Les traitements sont élaborés par des techniciens qui, aussi compétents qu’ils soient, ne sont pas orthodontistes. Le praticien doit être capable de modifier la proposition de traitement du technicien et pour cela il doit faire un apprentissage sérieux et continu car cet outil ne cesse d’évoluer.

L’étude des plans de traitement proposés par le fabricant est indispensable et doit être réalisée avec beaucoup d’attention. La situation et la quantité de stripping doivent être calculées avec minutie, le choix des taquets analysé en fonction de la mécanique souhaitée, le choix de l’ancrage étudié en fonction de la dysmorphose. Une connaissance approfondie du système peut permettre de diminuer le nombre de gouttières prévues par le technicien, d’améliorer la position des dents et leur intercuspidation ou d’éviter de réaliser un RIP trop important.

 

Un chirurgien- dentiste non qualifié en orthodontie peut-il, sans risque, réaliser des traitements orthodontiques au moyen de gouttières ?

Poser un appareil d’orthodontie qu’il soit composé d’aligneurs ou d’attaches collées, signifie soigner un patient.

Soigner un patient ne signifie pas aligner les dents coûte que coûte en sacrifiant la santé du parodonte ou en mettant au ban les principes de l’occlusion.

Soigner un patient c’est réaliser un diagnostic correctement, établir un plan de traitement adapté et lui proposer le traitement qui convient à sa dysmorphose.

Que ce soit au moyen de gouttières, d’appareils multi-attaches ou fonctionnels un praticien non spécialiste en orthodontie peut effectuer des traitements orthodontiques à condition d’avoir des connaissances approfondies en la matière.
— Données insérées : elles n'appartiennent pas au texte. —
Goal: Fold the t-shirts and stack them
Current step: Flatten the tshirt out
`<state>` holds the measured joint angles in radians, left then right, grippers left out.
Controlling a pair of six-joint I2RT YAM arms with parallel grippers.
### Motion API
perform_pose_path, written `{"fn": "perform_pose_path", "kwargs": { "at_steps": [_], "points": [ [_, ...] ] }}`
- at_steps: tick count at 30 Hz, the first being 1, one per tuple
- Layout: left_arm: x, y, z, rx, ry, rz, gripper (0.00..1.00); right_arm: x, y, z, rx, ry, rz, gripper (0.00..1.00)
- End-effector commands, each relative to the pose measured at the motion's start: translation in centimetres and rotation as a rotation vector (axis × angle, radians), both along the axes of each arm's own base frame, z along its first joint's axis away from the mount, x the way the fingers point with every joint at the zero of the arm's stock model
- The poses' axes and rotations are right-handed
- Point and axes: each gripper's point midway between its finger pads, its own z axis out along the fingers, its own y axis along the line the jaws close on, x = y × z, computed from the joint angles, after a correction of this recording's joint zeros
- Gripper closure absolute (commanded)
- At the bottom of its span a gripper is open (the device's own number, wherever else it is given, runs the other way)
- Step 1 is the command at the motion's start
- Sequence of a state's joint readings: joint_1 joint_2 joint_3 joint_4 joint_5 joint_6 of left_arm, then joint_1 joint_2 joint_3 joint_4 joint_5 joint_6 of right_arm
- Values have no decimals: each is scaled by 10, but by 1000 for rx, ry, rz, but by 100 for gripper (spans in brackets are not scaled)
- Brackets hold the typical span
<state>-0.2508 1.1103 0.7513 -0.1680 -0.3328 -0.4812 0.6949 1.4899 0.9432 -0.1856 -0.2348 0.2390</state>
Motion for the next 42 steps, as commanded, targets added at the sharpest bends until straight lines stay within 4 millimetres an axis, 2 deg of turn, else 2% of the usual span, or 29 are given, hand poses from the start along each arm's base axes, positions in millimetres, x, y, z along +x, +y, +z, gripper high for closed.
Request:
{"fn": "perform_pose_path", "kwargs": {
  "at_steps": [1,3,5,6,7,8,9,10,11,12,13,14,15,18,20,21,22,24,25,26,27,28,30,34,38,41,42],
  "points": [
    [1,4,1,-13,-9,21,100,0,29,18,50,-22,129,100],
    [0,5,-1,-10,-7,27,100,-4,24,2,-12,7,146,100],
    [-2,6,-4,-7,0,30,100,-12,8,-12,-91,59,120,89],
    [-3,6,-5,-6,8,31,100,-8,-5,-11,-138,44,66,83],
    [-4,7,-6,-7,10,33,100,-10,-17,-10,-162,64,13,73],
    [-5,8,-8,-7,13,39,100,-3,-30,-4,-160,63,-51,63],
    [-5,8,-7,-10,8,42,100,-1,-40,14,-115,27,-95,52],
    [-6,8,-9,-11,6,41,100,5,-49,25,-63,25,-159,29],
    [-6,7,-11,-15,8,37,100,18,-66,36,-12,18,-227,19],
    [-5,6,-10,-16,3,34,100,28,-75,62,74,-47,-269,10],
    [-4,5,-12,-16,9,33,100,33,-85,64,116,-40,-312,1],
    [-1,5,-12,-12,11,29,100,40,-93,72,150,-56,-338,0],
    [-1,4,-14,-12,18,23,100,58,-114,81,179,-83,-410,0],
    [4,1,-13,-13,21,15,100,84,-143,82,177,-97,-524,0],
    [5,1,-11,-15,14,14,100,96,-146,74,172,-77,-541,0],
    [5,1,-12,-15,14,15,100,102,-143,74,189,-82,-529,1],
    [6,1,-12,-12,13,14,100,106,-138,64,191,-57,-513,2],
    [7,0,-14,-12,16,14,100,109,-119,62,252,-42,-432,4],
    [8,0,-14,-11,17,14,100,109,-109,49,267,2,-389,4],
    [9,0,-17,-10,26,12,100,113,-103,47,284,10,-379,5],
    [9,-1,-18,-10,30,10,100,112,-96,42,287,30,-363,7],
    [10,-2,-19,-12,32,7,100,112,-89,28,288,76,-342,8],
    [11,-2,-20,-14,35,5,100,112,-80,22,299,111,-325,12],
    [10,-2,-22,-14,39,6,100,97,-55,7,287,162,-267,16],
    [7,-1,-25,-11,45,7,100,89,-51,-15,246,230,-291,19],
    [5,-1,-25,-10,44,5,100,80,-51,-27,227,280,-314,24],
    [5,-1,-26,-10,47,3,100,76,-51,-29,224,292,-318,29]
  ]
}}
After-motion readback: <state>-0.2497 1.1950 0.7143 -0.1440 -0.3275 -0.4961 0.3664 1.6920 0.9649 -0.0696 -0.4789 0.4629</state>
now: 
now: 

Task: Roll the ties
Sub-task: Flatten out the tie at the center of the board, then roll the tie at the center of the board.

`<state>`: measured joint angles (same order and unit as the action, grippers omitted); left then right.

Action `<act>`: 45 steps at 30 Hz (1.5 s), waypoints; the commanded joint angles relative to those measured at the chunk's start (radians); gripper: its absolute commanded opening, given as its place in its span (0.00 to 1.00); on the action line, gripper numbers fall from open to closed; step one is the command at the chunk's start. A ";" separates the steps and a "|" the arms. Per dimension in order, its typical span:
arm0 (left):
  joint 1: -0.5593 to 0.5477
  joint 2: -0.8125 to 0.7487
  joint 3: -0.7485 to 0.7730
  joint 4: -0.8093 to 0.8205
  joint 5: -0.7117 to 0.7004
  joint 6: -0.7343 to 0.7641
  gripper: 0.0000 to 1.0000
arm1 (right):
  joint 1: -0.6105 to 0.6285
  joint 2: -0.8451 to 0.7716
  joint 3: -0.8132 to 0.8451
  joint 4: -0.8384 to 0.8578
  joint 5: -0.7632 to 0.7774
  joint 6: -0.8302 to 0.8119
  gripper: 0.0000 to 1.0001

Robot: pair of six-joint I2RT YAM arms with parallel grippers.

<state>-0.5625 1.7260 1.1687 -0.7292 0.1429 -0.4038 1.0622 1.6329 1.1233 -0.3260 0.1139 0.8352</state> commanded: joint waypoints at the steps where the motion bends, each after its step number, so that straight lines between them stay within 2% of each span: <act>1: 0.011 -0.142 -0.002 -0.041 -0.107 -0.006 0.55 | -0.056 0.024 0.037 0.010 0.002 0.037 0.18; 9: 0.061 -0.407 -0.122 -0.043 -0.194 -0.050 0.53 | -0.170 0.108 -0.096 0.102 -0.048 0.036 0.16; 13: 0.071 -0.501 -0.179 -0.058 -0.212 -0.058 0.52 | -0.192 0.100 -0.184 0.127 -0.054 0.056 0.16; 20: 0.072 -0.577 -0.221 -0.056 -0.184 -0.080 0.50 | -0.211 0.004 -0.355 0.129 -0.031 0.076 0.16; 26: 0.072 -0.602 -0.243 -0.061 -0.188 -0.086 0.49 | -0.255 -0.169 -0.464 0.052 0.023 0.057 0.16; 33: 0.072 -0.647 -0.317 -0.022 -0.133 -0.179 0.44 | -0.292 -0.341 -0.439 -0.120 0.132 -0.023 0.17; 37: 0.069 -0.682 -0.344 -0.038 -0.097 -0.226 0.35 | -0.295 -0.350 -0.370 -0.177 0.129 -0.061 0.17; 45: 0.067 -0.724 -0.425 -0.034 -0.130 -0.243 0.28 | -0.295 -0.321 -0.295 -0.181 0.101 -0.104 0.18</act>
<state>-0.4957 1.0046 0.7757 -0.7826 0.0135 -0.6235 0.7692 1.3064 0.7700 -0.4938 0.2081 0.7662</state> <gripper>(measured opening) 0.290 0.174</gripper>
Les gouttières sont des outils de traitement, et, comme tout outil, leur emploi nécessite un apprentissage et une solide formation sous peine de rencontrer de sévères difficultés.

Que dire des fabricants qui proposent aux chirurgiens- dentistes non qualifiés en orthodontie, après seulement une journée de formation, des traitements clés en main, de cas jugés simples, sans possibilité de modification des plans de traitements proposés.

 

Le praticien est à la merci du fabricant, que se passera-t-il en cas de problème, qui sera responsable ? Le praticien, la firme ou les deux ? Et qui souffrira d’un traitement mal mené aux conséquences dramatiques ? Les plaintes de patients concernant les traitements avec aligneurs sont nombreuses aux Etats- Unis, et leur nombre n’est pas négligeable en France. Les praticiens non qualifiés en orthodontie sont impliqués dans les deux tiers des litiges.

 

Les exemples de litiges sont nombreux :

  • le praticien n’a pas su fermer l’espace résiduel suite à une extraction de prémolaire, il n’a pas utilisé d’élastiques intermaxillaires et le patient doit maintenant subir un implant pour la remplacer ;
  • un patient a porté des gouttières pendant quatre années et perdu toute occlusion… ;
  • la malocclusion d’une patiente a récidivé parce qu’une couronne a été réalisée pendant le traitement rendant les gouttières immettables ;
  • un patient a porté 30 gouttières supplémentaires (15 mois de traitement) et inutiles parce que le praticien n’a pas su modifier le plan de traitement proposé.

Tous ces litiges ne sont pas la conséquence de l’emploi d’une technique ou d’un outil en particulier, mais du manque de formation des praticiens qui les utilisent.

De la même façon qu’il a fallu à nos prédécesseurs, apprendre à poser et à régler, les appareils multi-bagues apparus il y a un siècle, appareils qui se sont au fil des ans perfectionnés, puis sont devenus un outil indispensable à nos traitements, les aligneurs, immanquablement, feront partie demain de l’arsenal thérapeutique de tous les praticiens, à ceux-ci d’apprendre à les utiliser.